Saturday, November 17, 2012

Beware: What Goldman Sachs Recommends. . .

Now, whenever a Goldman Sachs guy makes recommendations in the press about what should be done in this country or that country, you can be sure that doing the opposite would be the absolute correct thing to do.  The financialization of the economy, with Goldman Sachs leading the way, is in its later stages of consolidation of wealth and power and the benefits that will accrue will go to the banks (and the FIRE sectors), not to the ordinary citizens of any country.

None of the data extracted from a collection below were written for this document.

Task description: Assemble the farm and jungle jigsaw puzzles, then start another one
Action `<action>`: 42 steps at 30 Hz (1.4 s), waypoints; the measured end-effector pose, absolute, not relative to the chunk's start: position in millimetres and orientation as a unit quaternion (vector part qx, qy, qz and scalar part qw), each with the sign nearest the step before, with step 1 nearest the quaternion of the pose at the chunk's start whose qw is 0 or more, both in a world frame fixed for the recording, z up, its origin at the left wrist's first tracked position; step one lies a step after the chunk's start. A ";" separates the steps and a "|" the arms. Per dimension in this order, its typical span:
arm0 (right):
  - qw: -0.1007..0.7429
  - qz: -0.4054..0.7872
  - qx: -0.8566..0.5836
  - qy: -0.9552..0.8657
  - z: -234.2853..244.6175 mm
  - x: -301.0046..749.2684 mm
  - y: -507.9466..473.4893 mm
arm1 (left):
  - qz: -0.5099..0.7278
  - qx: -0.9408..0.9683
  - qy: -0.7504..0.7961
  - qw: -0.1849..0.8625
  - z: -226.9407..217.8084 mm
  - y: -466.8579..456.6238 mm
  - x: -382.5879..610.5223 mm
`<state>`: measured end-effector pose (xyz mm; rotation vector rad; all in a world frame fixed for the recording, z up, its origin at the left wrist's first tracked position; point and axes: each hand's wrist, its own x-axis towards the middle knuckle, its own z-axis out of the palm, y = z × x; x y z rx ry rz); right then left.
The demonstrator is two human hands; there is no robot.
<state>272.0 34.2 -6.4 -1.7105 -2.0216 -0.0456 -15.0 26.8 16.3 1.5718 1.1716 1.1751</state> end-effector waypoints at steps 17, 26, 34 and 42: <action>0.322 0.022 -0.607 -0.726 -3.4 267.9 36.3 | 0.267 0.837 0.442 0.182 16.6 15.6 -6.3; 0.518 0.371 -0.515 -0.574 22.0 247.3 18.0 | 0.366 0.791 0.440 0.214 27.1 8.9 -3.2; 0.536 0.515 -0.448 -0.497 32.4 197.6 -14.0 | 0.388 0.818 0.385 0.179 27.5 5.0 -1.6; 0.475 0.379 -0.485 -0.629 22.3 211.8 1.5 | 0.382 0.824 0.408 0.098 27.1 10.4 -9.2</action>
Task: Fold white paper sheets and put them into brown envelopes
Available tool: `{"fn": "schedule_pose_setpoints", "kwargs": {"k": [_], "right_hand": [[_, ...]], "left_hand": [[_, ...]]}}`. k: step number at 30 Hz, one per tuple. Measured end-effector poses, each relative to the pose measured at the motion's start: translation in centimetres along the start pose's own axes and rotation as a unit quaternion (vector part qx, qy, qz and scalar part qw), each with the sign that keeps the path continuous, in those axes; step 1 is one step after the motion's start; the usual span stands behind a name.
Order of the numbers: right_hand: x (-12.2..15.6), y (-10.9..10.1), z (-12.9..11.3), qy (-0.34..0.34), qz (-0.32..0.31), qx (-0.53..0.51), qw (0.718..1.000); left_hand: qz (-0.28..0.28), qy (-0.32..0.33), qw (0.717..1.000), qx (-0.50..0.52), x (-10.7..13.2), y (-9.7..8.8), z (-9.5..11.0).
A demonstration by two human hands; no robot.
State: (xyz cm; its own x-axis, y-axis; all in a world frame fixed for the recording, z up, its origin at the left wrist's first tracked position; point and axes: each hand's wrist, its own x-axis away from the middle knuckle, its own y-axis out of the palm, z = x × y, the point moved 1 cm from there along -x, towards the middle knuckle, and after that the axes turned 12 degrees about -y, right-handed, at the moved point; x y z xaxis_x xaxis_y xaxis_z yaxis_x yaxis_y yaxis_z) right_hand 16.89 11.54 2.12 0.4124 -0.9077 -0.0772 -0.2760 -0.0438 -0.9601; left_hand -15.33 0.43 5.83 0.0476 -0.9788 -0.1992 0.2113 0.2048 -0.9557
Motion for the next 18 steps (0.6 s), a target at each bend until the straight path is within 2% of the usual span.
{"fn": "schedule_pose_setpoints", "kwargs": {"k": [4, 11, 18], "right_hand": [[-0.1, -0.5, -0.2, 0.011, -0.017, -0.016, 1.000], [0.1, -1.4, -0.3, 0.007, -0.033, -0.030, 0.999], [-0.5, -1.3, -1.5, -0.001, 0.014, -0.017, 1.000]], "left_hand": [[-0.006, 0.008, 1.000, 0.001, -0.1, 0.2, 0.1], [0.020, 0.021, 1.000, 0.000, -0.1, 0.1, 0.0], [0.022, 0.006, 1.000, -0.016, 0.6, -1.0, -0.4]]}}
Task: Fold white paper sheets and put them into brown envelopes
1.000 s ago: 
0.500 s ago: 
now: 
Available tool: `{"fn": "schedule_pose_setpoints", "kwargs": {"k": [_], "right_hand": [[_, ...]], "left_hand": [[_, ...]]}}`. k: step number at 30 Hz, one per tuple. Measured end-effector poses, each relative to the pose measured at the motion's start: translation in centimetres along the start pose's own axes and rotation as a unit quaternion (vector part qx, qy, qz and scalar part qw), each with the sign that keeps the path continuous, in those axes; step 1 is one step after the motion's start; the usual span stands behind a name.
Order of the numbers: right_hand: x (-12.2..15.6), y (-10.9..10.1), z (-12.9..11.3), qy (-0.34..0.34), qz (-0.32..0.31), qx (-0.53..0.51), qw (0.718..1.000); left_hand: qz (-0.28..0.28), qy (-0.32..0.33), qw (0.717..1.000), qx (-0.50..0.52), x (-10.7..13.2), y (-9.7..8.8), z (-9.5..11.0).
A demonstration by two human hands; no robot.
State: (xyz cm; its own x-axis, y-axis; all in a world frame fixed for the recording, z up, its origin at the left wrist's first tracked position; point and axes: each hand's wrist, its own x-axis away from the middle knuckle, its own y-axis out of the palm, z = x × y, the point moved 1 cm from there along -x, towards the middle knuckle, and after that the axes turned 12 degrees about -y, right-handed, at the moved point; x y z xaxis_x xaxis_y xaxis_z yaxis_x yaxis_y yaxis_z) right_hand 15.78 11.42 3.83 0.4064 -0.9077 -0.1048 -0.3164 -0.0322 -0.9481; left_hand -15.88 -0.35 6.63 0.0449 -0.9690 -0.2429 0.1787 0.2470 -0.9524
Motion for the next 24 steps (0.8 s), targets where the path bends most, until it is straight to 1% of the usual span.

Take, for example, the article in Bloomberg Businessweek written by Boris Cerni that suggests in its title that Slovenia Should Sell Assets to Lure Investors, Goldman Says:

Slovenia should sell state-owned companies to attract investors from outside the country, Goldman Sachs Group Inc. (GS)’s Alexander Dibelius said. 

“As a small country you have the advantage to be adjustable and quick in adopting changes,” Dibelius, who runs the bank’s operations in Germany, Austria, Russia and central Europe, said in an e-mailed statement from industry body AmCham Slovenia today. “Slovenia has good companies, excellent people, geostrategically, you have access to all parts of Europe and the chances to change for the better is in your own hands.” 

Slovenia, the first post-communist nation to introduce the euro in 2007, is struggling to avoid the need for a bailout from international lenders as political gridlock grips the nation of 2 million people. The government of Prime Minister Janez Jansa is pushing ahead with an overhaul of the economy with some measures threatened by a possible referendum.  (You can read the whole article here.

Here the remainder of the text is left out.